Relativistic charged spheres: Compact stars, compactness and stable configurations

TL;DR

This study models relativistic charged spheres using Einstein-Maxwell equations, analyzing their stability, physical properties, and potential as realistic compact star configurations, with results matching observed stellar objects.

Contribution

It introduces a new class of solutions for charged compact stars based on Buchdahl ansatz, ensuring physical viability and stability, extending previous uncharged models.

Findings

Solutions satisfy all energy conditions and hydrostatic equilibrium.

Mass-radius relation and surface redshift are consistent with observed stars.

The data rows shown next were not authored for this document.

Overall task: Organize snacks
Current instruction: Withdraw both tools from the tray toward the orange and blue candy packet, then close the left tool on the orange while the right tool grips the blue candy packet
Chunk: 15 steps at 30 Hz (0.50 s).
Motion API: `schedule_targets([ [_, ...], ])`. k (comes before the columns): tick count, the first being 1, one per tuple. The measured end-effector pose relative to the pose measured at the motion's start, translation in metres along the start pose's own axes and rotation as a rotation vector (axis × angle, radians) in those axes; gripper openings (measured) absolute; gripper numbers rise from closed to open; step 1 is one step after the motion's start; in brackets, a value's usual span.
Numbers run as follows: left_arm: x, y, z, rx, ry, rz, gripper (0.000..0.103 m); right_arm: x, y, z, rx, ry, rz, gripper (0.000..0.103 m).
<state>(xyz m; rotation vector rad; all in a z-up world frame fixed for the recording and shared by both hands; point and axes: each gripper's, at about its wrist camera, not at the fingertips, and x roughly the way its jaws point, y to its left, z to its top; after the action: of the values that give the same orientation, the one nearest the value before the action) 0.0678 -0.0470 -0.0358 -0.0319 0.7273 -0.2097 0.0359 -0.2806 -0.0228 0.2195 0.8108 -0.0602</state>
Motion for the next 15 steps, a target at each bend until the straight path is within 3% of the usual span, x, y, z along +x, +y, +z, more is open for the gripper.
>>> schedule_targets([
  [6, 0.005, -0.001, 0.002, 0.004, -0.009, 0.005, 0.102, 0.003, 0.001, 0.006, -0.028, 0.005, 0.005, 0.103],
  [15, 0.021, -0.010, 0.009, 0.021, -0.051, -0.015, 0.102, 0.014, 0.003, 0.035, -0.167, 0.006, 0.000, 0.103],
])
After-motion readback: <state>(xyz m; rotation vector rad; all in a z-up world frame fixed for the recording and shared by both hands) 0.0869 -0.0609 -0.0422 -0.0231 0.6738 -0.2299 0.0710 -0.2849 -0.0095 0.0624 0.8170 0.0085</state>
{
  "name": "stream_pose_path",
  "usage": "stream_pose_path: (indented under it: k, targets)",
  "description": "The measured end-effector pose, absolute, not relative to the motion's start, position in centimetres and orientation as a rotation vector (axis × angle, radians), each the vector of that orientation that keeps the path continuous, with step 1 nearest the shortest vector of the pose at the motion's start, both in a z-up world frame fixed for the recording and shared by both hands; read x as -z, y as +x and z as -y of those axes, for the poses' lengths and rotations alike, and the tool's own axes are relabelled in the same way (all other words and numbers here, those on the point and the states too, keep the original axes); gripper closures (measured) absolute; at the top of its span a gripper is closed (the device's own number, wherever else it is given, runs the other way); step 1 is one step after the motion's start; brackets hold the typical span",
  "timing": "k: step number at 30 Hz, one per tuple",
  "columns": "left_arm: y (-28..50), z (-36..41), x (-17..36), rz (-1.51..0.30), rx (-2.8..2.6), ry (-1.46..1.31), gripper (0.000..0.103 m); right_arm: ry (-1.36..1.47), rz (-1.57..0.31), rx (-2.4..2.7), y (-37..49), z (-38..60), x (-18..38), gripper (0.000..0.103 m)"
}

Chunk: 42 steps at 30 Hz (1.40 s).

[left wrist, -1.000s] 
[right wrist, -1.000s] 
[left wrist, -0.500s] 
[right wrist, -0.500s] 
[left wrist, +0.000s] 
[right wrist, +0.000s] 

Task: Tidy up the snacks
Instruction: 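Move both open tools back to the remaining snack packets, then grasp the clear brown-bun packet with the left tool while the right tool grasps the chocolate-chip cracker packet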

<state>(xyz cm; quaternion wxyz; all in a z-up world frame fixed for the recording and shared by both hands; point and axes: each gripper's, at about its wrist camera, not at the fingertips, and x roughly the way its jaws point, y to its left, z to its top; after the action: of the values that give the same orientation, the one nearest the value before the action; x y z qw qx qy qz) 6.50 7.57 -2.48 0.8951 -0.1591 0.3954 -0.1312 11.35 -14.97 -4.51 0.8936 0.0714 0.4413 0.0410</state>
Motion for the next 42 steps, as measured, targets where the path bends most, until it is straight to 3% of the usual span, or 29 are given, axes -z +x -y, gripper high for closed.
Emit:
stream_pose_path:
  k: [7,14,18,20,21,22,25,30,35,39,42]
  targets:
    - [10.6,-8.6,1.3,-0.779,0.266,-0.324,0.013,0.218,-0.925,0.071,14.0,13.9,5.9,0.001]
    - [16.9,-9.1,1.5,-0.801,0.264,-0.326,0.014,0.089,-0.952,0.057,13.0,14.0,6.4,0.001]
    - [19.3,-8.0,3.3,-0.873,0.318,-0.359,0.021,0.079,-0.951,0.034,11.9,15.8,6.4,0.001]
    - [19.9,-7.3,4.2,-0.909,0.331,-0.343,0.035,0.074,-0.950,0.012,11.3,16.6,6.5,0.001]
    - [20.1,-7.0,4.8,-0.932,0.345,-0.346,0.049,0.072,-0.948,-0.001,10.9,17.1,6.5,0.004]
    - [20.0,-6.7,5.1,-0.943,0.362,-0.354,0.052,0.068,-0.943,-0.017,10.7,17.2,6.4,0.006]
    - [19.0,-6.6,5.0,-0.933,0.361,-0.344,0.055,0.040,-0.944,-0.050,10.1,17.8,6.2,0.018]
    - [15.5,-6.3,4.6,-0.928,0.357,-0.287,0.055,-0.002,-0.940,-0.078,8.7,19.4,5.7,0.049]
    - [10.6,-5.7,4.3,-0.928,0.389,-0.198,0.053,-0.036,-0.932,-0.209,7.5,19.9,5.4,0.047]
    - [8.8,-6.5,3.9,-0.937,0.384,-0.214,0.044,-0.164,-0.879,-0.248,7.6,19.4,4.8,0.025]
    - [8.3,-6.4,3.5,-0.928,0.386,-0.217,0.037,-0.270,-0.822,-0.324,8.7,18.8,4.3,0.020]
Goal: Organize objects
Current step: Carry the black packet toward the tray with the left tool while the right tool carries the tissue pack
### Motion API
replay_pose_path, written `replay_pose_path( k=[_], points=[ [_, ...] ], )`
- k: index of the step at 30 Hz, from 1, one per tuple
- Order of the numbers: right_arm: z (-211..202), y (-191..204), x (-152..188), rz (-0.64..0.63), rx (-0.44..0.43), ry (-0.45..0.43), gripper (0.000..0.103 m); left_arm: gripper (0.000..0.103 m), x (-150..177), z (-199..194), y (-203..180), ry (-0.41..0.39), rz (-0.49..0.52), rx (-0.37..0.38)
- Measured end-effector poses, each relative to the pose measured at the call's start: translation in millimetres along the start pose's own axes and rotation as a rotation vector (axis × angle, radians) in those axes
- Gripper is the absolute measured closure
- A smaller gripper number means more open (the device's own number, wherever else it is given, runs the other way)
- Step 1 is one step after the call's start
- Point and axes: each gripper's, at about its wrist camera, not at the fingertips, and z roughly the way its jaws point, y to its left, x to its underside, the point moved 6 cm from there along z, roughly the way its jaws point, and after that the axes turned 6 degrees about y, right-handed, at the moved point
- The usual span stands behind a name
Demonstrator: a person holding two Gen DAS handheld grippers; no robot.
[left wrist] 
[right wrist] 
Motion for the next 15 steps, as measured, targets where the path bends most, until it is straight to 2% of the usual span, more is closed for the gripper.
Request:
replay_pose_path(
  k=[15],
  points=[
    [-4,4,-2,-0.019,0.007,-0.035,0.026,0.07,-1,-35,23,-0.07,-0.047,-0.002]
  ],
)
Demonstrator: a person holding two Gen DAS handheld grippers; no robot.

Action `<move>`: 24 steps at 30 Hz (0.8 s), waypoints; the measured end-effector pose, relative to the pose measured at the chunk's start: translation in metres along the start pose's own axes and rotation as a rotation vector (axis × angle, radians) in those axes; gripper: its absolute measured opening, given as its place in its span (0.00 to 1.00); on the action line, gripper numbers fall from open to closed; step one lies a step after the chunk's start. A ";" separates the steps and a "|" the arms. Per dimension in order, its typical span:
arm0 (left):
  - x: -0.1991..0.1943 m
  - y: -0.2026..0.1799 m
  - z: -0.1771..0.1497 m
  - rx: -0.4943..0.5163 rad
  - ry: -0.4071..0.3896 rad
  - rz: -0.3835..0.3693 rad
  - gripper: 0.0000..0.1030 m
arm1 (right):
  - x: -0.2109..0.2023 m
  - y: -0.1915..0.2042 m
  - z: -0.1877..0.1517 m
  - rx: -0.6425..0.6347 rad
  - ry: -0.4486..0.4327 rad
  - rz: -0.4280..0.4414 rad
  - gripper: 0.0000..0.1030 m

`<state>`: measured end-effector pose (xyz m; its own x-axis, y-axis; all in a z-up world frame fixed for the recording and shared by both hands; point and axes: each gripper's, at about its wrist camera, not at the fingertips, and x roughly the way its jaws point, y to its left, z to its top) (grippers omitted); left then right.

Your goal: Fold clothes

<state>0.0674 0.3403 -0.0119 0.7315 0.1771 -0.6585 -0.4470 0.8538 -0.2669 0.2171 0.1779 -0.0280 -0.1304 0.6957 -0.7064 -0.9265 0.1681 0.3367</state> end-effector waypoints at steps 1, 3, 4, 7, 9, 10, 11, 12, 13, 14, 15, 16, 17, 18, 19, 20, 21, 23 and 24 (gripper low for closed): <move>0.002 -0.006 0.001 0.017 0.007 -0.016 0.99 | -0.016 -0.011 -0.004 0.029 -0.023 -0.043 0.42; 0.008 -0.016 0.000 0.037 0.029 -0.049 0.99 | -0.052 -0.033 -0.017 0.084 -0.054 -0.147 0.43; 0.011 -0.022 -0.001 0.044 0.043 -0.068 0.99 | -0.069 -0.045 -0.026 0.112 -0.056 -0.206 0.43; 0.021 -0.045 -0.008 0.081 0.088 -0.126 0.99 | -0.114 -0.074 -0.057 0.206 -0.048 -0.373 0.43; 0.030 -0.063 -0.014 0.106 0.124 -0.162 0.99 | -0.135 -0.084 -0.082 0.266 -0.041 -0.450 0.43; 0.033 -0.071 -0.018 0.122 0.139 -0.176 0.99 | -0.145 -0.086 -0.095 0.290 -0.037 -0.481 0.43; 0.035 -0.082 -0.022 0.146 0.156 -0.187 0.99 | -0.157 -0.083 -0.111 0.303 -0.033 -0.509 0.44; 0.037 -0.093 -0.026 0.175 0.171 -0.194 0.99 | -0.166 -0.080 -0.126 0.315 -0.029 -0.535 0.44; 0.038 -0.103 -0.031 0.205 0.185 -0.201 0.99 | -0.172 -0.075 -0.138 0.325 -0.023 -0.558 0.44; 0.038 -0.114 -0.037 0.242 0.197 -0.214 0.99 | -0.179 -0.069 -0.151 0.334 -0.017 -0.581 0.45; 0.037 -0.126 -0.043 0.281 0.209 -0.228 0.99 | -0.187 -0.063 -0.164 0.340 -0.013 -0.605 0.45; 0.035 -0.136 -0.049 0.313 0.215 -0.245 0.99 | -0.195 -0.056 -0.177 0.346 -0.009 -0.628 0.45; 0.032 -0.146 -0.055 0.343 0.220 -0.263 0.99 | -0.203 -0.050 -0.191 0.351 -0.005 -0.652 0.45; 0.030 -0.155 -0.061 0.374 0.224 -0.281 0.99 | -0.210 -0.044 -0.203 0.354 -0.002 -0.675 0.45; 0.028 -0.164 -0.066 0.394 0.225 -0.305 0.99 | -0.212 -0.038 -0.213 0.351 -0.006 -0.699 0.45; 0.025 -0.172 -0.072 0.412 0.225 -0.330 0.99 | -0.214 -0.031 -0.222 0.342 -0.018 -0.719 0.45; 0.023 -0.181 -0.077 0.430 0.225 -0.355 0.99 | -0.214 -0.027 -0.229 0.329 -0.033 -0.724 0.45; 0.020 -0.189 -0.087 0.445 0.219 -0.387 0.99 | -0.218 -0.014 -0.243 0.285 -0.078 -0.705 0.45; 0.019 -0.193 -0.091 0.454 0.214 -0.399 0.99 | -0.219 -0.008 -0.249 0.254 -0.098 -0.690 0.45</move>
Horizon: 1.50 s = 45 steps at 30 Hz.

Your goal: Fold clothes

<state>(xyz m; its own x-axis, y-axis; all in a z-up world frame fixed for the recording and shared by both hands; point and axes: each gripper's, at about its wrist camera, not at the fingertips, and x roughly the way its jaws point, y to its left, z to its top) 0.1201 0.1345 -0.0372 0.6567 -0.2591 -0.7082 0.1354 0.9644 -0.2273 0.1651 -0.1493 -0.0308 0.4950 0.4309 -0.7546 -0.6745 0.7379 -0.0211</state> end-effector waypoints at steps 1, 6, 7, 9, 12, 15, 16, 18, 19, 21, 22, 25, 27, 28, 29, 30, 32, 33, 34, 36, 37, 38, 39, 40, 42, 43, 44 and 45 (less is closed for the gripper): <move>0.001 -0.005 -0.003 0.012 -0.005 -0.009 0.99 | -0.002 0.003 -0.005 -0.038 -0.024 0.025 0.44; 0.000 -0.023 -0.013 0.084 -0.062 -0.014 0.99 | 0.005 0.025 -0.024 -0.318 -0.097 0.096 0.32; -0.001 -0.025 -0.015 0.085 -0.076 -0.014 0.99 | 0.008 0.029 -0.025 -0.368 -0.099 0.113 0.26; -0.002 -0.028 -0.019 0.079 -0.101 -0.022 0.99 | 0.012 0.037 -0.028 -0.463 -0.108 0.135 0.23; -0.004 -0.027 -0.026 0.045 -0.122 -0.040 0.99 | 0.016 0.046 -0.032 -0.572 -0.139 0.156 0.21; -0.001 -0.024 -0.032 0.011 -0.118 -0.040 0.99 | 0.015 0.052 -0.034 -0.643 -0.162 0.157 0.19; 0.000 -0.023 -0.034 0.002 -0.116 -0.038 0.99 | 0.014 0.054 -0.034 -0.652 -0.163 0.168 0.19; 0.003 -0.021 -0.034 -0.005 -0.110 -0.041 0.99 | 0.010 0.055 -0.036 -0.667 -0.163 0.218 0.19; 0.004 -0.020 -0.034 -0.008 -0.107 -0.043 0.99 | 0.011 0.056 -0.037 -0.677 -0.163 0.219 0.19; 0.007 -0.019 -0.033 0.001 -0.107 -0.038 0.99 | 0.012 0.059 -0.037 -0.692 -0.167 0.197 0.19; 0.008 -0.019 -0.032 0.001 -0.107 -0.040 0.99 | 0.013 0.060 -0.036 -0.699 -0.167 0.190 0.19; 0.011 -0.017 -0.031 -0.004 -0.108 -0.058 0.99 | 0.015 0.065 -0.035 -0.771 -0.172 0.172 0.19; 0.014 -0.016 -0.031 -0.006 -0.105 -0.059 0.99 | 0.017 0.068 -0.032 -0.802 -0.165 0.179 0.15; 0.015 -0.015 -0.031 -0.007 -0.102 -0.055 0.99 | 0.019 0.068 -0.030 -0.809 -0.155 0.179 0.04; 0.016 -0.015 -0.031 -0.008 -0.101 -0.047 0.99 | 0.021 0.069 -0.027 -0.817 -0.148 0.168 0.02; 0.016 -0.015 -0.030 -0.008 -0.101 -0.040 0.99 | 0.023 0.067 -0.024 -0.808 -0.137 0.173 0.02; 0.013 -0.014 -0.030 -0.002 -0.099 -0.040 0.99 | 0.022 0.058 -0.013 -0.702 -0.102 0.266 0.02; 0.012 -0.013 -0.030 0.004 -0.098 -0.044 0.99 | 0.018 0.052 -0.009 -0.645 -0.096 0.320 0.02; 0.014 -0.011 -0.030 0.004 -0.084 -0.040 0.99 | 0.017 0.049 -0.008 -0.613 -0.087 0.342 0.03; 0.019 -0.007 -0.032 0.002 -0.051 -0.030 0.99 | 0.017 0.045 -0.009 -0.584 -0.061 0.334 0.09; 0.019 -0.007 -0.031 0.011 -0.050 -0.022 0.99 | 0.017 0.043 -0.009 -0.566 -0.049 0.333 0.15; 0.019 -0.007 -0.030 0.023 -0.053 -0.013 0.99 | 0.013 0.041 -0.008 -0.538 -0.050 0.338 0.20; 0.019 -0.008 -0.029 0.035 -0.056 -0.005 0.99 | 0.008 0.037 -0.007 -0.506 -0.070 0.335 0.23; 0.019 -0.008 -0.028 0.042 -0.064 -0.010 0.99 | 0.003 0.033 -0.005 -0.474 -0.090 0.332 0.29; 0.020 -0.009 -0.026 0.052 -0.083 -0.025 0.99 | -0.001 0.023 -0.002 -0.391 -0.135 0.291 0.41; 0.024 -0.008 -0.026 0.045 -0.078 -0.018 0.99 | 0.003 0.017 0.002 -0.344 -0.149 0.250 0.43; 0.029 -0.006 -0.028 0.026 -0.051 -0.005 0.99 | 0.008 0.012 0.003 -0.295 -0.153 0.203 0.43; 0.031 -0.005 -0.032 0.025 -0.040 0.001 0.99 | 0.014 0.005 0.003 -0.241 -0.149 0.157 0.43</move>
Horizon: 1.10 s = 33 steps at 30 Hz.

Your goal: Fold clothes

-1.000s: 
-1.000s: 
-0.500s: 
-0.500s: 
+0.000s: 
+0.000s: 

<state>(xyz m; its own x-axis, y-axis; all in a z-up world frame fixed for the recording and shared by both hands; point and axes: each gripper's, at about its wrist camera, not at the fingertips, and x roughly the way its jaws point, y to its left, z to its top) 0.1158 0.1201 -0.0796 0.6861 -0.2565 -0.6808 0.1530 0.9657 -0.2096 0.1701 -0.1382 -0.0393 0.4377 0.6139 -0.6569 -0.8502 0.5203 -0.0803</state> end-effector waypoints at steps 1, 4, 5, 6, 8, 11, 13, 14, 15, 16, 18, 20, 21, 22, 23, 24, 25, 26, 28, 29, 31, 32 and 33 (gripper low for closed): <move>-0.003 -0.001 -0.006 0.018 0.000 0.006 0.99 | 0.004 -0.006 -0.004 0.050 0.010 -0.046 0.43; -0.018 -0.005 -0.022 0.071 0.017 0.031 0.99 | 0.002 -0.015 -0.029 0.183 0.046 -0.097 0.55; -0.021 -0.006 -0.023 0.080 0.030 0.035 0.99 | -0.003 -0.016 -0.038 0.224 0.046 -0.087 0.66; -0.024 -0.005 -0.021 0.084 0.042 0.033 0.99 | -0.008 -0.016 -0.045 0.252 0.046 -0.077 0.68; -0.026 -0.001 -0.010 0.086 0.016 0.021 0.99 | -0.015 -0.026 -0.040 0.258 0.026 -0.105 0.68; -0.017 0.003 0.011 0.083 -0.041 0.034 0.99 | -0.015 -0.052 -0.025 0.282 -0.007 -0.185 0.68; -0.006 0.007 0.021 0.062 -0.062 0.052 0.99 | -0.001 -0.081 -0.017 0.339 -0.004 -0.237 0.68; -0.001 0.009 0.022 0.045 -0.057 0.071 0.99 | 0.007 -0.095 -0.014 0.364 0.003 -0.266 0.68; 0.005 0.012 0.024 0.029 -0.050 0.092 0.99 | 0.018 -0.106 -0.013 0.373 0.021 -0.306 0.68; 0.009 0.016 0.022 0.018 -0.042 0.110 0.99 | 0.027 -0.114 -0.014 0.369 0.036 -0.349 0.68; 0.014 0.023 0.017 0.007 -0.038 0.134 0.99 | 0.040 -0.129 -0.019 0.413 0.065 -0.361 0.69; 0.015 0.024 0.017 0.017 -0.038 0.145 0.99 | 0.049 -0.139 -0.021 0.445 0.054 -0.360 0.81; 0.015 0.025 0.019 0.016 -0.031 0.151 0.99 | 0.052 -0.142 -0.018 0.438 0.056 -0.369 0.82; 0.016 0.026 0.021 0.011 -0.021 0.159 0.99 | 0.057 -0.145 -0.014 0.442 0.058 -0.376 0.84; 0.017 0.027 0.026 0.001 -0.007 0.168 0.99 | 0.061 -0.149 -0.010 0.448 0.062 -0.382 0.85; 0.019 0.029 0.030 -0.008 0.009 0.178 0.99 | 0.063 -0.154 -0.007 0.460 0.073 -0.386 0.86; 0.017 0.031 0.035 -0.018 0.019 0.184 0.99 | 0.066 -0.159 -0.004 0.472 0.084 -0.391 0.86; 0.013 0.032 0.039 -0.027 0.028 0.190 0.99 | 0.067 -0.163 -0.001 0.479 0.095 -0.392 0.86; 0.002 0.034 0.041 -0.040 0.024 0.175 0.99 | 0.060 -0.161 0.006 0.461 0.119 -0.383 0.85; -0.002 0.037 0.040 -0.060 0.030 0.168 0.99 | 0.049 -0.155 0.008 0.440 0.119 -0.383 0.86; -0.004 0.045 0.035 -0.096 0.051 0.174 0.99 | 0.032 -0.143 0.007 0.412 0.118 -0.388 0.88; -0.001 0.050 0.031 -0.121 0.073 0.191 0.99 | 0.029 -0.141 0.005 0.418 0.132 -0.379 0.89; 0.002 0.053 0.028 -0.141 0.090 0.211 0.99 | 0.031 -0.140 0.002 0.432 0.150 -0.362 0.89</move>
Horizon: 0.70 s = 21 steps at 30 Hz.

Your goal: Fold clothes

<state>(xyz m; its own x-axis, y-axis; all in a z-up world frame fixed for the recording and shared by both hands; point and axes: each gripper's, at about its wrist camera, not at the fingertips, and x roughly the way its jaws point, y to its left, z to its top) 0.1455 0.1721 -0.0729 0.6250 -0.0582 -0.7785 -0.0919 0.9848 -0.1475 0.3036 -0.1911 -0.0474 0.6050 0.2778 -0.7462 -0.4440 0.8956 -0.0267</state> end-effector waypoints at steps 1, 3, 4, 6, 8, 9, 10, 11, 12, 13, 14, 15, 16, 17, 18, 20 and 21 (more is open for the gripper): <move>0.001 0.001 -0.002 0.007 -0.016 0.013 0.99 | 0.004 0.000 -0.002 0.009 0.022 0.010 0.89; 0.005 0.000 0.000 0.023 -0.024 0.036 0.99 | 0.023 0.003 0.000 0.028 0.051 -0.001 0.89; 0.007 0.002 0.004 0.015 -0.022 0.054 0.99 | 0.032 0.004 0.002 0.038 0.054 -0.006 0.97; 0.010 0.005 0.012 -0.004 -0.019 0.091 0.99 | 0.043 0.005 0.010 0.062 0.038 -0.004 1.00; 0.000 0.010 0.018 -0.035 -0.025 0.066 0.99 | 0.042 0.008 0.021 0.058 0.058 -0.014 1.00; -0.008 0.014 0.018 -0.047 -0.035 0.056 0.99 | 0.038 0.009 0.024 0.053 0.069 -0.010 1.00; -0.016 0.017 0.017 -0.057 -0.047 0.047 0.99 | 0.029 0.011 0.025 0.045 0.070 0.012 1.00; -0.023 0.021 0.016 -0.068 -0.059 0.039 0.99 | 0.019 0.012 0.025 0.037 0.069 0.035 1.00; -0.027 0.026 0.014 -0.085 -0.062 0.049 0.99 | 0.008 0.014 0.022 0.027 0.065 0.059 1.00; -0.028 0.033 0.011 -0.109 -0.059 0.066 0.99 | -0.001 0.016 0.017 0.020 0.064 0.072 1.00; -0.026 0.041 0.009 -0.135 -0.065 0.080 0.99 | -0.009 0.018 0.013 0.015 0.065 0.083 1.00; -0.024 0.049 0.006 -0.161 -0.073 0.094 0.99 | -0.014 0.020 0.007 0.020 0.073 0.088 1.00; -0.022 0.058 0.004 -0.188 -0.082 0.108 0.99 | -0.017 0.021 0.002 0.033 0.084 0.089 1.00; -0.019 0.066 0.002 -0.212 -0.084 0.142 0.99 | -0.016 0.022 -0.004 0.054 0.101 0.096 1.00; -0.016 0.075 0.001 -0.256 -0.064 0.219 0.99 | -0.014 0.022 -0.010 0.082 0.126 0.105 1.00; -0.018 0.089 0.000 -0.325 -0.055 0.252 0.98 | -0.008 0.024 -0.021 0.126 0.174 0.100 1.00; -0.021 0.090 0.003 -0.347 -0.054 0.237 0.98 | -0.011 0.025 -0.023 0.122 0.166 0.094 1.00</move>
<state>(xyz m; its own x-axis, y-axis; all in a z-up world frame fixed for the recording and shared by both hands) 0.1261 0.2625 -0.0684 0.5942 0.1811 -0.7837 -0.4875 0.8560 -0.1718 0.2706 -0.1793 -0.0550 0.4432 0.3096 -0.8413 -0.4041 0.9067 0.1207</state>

Charged models are stable for specific parameter ranges.

Abstract

This paper aims to explore a class of static stellar equilibrium configuration of relativistic charged spheres made of a charged perfect fluid. Solving the Einstein-Maxwell field equations, we consider a particularized metric potential, Buchdahl ansatz [ Phys. Rev.116, 1027 (1959)] and then by using a simple transformation. The study is developed by matching the interior region with Riessner-Nordstr$\dot{\text{o}}$m metric as an exterior solution. The matter content the charged sphere satisfies all the energy conditions and hydrostatic equilibrium equation, i.e. the modified Tolman-Oppenheimer-Volkoff (TOV) equation for the charged case is maintained. In addition to this, we also discuss some important properties of the charged sphere such as total electric charge, mass-radius relation, surface redshift, and the speed of sound are analyzed. Obtained solutions are presented by the graphical representation that provides strong evidence for a more realistic and viable stellar structure. Obtained results are compared with analogue objects with similar mass and radii, such as SAX J1808.4-3658, 4U 1538-52, PSR J1903+327, Vela X-1, and 4U1608-52. It is also noted that the Buchdahl ansatz for a given transformation provides a physically viable solution only for the charged case when $0 < K < 1$, where density and pressure are maximum at the center and monotonically decreasing towards the boundary. Obtained results are also quite important both from theoretical and astrophysical scale to analyze other compact objects such as white dwarfs, neutron stars, boson stars, and quark stars.